→ **WHAT THE EXERCISE ASKS**
Each time a line of the listing holds "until", copy that line.

DATA SUPPLIED below:

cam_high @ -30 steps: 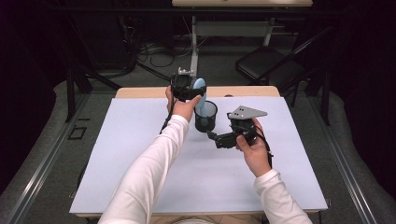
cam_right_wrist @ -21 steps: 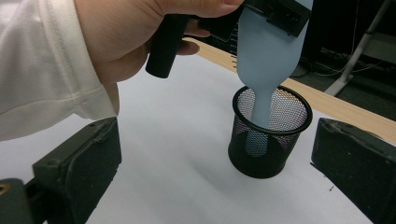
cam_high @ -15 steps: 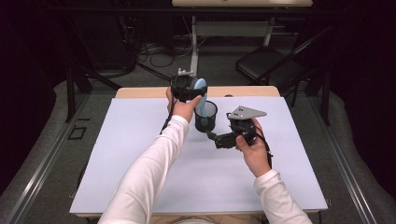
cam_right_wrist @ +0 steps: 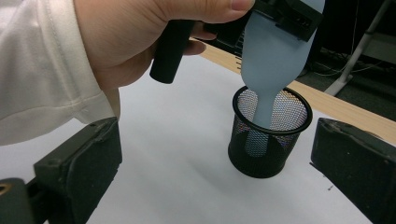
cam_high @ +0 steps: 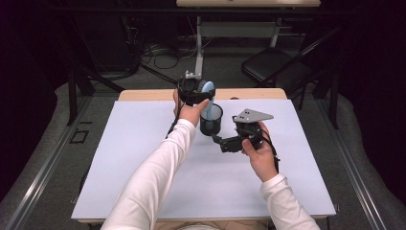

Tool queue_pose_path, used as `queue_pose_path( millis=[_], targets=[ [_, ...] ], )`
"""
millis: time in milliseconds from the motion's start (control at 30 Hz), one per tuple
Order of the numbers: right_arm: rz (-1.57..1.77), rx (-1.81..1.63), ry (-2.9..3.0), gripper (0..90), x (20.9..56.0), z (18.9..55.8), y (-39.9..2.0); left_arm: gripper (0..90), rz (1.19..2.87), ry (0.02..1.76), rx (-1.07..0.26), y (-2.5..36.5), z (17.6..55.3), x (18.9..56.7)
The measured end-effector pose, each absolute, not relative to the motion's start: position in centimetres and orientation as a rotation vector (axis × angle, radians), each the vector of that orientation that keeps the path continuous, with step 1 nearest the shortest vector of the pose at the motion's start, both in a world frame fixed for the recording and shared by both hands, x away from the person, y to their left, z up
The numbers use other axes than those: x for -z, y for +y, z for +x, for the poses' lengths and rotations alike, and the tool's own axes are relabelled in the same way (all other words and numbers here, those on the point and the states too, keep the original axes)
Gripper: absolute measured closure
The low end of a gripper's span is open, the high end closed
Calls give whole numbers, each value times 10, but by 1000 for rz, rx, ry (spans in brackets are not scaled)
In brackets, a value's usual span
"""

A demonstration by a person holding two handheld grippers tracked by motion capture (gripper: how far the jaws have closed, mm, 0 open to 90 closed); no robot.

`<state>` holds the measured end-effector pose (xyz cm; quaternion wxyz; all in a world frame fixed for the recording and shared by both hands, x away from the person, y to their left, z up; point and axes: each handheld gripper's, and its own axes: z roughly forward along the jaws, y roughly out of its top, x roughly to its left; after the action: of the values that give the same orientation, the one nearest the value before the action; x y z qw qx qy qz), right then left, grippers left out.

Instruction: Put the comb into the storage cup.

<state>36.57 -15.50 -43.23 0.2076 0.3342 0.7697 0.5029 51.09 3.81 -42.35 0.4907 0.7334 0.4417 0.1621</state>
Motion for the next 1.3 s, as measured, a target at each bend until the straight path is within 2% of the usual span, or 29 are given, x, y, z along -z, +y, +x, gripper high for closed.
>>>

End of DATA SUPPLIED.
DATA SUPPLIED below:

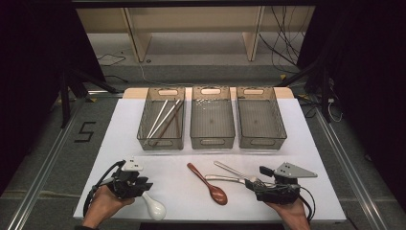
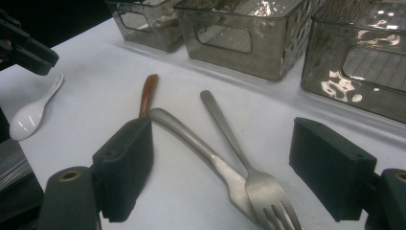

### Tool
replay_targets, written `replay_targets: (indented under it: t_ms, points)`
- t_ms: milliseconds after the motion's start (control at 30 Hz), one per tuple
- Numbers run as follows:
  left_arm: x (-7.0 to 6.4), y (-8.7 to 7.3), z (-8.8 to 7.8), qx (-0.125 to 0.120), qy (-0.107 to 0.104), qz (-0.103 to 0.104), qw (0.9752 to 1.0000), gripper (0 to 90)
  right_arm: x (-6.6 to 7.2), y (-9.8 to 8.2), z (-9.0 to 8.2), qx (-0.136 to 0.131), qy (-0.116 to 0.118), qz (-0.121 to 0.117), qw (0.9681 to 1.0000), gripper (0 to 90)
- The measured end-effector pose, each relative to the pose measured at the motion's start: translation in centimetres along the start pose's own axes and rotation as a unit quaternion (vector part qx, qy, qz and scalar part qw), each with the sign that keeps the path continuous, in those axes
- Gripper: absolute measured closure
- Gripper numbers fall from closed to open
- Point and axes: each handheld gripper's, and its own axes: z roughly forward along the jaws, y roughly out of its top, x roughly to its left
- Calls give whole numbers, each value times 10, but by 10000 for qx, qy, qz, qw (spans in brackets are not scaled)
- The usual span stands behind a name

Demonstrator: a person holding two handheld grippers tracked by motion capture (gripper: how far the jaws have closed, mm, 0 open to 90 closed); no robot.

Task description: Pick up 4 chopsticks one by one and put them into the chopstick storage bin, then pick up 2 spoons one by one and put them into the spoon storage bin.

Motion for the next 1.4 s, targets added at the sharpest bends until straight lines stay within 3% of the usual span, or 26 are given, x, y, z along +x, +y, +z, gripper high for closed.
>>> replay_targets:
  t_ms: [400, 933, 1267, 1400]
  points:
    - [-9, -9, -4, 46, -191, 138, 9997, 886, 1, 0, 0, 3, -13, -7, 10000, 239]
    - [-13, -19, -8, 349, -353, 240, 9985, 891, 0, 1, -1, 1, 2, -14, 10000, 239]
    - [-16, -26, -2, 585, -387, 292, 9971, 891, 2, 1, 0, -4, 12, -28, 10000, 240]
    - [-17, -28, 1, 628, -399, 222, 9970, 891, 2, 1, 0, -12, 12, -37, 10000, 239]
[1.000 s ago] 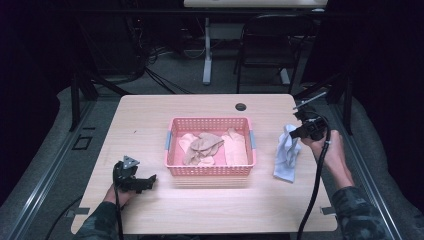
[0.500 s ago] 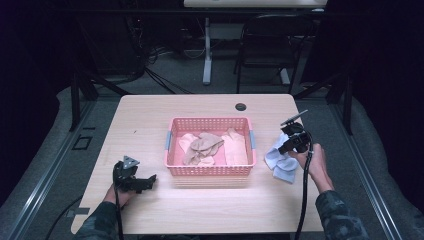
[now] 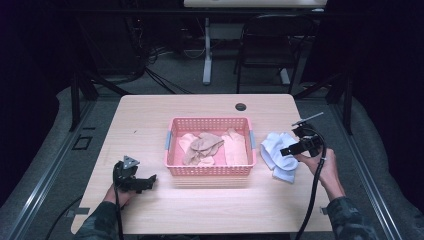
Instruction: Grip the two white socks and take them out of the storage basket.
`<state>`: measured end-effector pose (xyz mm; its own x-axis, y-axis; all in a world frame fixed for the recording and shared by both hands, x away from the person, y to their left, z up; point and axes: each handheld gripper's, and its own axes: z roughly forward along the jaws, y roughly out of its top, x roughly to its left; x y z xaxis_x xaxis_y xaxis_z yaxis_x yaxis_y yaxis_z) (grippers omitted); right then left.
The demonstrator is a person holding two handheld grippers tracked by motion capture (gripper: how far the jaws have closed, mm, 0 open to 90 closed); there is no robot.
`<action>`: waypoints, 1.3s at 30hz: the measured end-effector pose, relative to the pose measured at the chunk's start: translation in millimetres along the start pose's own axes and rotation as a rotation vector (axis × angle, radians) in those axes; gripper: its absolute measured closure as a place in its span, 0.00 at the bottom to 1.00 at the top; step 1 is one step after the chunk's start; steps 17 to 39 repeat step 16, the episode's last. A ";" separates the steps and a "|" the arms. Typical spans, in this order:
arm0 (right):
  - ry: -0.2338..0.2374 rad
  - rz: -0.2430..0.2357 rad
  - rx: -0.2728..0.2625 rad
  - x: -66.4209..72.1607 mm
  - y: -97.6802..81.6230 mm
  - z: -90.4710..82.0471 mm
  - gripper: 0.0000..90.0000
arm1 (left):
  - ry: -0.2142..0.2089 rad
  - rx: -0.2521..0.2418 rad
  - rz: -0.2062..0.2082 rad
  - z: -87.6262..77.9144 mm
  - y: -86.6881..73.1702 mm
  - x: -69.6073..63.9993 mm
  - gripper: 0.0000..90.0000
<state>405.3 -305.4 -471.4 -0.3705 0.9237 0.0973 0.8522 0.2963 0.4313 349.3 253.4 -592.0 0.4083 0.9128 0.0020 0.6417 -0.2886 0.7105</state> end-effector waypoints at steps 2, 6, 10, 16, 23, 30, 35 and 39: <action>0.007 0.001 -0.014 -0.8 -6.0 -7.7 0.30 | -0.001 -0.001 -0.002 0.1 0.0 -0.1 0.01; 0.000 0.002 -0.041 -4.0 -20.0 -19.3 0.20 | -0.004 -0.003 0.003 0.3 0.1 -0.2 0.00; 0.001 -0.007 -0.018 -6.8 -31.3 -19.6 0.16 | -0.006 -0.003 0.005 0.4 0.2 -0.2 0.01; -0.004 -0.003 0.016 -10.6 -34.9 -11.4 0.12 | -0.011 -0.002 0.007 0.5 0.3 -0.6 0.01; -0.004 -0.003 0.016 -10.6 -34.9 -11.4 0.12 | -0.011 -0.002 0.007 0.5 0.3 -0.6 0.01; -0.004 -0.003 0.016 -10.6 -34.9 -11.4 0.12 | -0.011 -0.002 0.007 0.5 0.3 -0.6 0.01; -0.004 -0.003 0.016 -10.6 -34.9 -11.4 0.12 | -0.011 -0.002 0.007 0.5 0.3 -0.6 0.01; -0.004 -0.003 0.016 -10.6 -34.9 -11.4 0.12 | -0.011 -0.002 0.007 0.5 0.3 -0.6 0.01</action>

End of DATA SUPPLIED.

→ **EXERCISE SOLUTION**
Motion for the next 1.3 s, as measured, a target at each bend until the straight path is within 2% of the usual span, or 29 are given, x, y, z along -z, +y, +x, gripper high for closed.
Motion for the next 1.4 s, targets added at the sharpest bends until straight lines stay within 3% of the usual span, or 26 are given, x, y, z along +x, +y, +z, gripper high for closed.

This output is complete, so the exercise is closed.